De rechter kan er in beginsel van uit gaan dat een verdrag geen bepalingen bevat die naar hun inhoud een ieder kunnen verbinden indien een verdrag stilzwijgend is goedgekeurd. De wet beoogt echter niet de rechter te binden aan het oordeel van de wetgever. Gevolg is wel dat de rechter slechts de een ieder verbindendheid van een stilzwijgend goedgekeurde verdragsbepaling zal vaststellen indien daar zwaarwegende argumenten aan ten grondslag liggen.
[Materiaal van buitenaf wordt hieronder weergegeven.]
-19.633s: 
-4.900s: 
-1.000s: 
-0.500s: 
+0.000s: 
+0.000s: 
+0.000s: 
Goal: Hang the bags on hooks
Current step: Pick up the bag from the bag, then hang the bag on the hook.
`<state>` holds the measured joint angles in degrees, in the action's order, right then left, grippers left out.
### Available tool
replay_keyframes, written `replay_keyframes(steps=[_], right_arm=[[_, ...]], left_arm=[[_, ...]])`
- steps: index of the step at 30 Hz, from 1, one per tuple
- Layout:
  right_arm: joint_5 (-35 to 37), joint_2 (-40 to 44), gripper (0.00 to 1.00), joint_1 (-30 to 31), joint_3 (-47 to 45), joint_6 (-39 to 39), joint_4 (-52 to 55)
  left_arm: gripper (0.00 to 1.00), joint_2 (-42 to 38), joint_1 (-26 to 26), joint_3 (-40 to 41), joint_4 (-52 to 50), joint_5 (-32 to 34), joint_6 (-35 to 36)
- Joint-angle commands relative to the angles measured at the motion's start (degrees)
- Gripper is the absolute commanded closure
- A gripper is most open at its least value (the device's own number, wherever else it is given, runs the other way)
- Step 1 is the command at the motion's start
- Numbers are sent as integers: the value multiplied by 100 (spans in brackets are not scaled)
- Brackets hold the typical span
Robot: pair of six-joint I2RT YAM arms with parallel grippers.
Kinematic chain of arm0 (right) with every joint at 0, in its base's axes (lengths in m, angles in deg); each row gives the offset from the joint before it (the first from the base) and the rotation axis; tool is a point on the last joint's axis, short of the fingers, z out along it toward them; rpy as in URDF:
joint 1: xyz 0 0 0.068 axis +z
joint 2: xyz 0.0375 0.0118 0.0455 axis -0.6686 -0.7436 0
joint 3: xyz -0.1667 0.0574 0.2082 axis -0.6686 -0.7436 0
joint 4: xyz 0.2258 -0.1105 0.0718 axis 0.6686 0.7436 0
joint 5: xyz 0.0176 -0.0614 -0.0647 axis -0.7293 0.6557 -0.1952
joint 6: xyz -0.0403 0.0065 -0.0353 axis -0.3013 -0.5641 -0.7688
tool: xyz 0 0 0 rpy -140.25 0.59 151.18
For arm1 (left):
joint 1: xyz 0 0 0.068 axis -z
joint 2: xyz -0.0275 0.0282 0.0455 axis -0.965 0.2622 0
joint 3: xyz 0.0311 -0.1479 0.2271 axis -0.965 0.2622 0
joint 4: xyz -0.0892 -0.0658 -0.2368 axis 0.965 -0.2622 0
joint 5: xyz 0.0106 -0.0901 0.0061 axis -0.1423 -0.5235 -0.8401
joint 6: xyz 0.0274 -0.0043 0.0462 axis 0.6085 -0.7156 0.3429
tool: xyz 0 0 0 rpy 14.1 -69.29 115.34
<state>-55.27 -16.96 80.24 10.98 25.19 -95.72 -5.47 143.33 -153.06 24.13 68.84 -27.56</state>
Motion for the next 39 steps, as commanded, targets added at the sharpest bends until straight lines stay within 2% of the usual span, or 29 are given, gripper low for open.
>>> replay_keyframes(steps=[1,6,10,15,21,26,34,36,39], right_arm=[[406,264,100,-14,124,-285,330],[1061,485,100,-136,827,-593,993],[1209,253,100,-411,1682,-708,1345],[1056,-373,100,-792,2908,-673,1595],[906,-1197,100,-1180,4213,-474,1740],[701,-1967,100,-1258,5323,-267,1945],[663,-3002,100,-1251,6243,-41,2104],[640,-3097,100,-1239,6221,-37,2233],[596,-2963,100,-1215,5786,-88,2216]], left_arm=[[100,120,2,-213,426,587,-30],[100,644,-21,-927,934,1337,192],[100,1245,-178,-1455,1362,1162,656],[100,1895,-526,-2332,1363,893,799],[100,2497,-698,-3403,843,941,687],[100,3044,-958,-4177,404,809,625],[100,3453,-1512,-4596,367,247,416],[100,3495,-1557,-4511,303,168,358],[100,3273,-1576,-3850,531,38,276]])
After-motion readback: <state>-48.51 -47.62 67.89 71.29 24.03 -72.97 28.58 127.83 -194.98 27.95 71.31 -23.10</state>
Tevens zal de rechter deze vaststelling uitdrukkelijk en grondig dienen te motiveren, omdat de wetgever tot het oordeel is gekomen dat het verdrag geen een ieder verbindende bepalingen bevat. Op grond van artikel 94 van de Grondwet is het vervolgens mogelijk dat de rechter geldende wettelijke voorschriften buiten toepassing laat wegens onverenigbaarheid met een ieder verbindende verdragsbepalingen.


Inwerkingtreding

Inwerkingtredingsbesluit van 06-06-2017, Stb. 2017, 281

Besluit tot vaststelling van het tijdstip van inwerkingtreding van de Rijkswet van 21 april 2017, houdende wijziging van de Rijkswet goedkeuring en bekendmaking verdragen in verband met het informeren van de Staten-Generaal over een ieder verbindende bepalingen van verdragen (Stb. 2017, 210)

De wet treedt in werking met ingang van 01-07-2017.